The objective is to minimize
$$ \sum_i (x_i^+ + x_i^- - 1)^2 + x_i^+ x_i^- + \sum_j (C_j - 1)^2, $$ where $i$ goes over all variables, $j$ goes over all clauses, and $C_j$ is the sum of all literals in $C_j$: for example, if the $j$th clause is $x_1 \lor \bar{x}_2 \lor x_3$ then $C_j = x_1 + (1-x_2) + x_3$.
By construction the objective function is always non-negative. The first two summands are zero if the $x_i^\pm$ encode an assignment to the original variables, and the third is zero is this assignment satisfies exactly one literal per clause.
Without any constraints, the problem becomes easy. The law of inertia (which can be implemented efficiently) shows that up to a linear change of basis, we can assume that the quadratic to be minimized is $$ \sum_{i \in A} z_i^2 - \sum_{j \in B} z_j^2 + 2\sum_k c_k z_k + M, $$ where $A,B$ are disjoint.
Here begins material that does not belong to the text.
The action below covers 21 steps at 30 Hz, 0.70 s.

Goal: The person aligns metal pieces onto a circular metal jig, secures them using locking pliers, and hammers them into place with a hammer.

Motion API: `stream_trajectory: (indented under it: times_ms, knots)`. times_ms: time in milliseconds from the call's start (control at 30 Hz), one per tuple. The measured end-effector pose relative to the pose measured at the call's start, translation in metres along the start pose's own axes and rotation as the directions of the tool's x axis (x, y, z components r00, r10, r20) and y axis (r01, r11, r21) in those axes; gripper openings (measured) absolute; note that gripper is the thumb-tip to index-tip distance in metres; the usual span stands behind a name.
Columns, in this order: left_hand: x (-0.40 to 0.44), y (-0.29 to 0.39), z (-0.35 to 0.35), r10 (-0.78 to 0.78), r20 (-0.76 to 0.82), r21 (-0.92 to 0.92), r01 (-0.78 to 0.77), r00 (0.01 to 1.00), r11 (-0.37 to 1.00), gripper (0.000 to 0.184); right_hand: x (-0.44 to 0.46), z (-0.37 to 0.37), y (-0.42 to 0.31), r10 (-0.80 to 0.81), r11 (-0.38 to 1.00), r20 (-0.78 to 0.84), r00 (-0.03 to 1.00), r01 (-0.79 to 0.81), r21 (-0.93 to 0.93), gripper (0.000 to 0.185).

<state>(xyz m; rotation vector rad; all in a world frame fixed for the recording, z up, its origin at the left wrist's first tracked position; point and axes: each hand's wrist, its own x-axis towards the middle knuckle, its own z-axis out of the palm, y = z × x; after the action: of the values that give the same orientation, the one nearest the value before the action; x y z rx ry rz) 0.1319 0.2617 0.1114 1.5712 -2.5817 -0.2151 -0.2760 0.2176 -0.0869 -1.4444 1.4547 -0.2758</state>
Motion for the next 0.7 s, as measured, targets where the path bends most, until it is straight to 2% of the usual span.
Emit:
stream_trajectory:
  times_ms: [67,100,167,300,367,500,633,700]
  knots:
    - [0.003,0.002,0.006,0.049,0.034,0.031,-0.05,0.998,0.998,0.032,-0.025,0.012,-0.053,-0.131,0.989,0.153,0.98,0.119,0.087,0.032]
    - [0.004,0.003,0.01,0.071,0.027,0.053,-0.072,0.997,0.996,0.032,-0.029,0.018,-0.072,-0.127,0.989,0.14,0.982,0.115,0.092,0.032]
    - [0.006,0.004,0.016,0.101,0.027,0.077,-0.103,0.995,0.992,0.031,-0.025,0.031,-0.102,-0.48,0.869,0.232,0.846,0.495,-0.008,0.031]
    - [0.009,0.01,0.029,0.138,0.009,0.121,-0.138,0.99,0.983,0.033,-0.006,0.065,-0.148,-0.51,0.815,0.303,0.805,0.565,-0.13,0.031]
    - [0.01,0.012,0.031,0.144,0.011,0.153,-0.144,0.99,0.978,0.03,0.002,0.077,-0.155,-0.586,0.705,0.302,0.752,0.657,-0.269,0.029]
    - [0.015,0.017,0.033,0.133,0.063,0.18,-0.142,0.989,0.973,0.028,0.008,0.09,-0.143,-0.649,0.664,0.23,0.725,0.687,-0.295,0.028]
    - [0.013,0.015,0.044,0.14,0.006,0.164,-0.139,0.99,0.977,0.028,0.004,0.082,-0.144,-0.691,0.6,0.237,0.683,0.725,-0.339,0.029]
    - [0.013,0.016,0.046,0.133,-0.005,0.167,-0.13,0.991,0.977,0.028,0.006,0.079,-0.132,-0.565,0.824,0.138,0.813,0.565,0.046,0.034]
If $B$ is non-empty then the quadratic form is unbounded from below, so let us assume that $B = \emptyset$. If $c_k \neq 0$ for some $k \notin A$, then the quadratic form is also unbounded from below, so let us assume that the $c_k$ are supported on $A$. Therefore the quadratic is equal to $$ \sum_{i \in A} [(z_i + c_i)^2 - c_i^2] + M, $$ showing that the minimum is $M - \sum_i c_i^2$.
A third variant that can be considered is a homogeneous objective function with non-negativity constraints. This variant is also easy.
The law of inertia transforms the problem into that of minimizing $$ \sum_{i \in A} z_i^2 - \sum_{j \in B} z_j^2 $$ under some arbitrary linear constraints.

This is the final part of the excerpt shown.